- **Your instructions**: The result should be every line in the data below that carries the string "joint".

(Recorded data)
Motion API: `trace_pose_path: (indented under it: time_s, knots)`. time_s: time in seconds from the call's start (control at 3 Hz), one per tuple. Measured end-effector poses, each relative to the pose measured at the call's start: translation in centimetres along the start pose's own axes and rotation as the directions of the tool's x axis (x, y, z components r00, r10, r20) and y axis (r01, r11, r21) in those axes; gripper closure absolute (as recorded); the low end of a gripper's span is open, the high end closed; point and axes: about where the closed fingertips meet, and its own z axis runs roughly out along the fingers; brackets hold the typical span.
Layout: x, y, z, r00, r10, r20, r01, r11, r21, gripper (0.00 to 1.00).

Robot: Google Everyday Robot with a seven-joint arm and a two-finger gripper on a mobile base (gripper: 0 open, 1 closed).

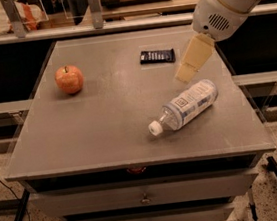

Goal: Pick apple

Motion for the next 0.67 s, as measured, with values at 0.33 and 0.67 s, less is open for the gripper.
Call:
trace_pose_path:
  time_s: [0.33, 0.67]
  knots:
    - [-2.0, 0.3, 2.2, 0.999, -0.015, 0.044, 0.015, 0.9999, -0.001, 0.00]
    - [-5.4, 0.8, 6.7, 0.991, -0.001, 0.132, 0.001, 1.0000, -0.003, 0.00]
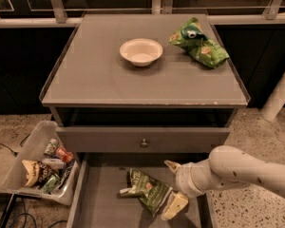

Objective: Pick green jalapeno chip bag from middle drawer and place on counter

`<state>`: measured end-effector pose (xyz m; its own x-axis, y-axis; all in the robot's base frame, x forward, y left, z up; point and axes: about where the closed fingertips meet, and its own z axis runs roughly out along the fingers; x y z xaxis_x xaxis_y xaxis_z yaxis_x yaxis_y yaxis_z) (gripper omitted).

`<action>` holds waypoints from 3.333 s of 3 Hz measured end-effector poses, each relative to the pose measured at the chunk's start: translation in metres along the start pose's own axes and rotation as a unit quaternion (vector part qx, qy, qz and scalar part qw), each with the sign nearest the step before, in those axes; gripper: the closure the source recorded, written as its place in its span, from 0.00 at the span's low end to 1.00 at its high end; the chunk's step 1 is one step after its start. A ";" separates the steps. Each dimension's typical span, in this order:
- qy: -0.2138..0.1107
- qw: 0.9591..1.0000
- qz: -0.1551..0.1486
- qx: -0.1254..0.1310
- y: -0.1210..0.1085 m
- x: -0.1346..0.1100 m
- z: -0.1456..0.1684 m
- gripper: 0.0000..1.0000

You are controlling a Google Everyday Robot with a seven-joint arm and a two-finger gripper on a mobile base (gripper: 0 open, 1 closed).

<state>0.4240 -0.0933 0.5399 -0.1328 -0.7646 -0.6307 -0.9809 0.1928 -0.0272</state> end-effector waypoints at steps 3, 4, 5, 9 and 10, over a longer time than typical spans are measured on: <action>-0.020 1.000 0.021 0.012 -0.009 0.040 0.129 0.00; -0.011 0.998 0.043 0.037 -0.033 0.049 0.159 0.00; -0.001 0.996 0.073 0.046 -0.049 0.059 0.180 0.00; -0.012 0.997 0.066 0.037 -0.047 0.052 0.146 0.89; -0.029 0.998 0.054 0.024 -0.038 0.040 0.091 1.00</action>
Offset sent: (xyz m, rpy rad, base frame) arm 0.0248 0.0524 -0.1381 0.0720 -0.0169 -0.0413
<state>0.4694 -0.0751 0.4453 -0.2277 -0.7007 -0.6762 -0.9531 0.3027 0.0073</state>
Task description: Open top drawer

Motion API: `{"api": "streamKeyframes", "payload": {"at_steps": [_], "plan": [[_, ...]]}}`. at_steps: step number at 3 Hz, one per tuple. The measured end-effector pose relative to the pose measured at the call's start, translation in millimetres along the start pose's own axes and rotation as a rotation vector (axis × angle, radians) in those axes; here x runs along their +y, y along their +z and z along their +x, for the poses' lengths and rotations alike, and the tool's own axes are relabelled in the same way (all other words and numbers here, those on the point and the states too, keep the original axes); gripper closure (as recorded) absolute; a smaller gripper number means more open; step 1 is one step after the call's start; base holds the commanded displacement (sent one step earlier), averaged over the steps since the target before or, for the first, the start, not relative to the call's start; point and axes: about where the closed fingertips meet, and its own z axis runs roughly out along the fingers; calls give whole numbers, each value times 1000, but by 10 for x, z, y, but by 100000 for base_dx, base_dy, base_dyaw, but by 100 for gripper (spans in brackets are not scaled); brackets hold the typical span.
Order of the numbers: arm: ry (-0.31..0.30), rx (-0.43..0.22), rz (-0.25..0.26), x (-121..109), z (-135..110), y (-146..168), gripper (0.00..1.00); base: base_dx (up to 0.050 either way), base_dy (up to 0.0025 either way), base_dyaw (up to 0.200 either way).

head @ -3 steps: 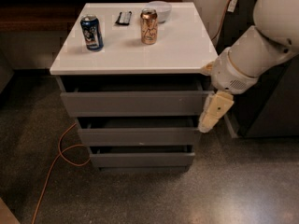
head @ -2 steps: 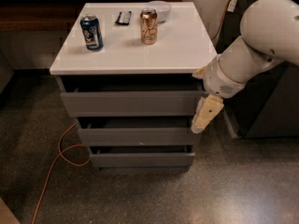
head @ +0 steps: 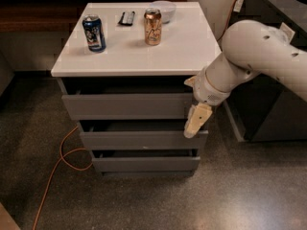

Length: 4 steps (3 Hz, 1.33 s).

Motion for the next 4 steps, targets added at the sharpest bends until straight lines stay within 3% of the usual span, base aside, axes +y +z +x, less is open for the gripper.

- **The answer**:
Robot: Google Everyday Robot with a seven-joint arm and a two-finger gripper on a mobile base (gripper: 0 open, 1 closed).
You are controlling a Google Everyday Robot with a seven-joint arm and a two-finger gripper on a mobile base (gripper: 0 open, 1 closed).

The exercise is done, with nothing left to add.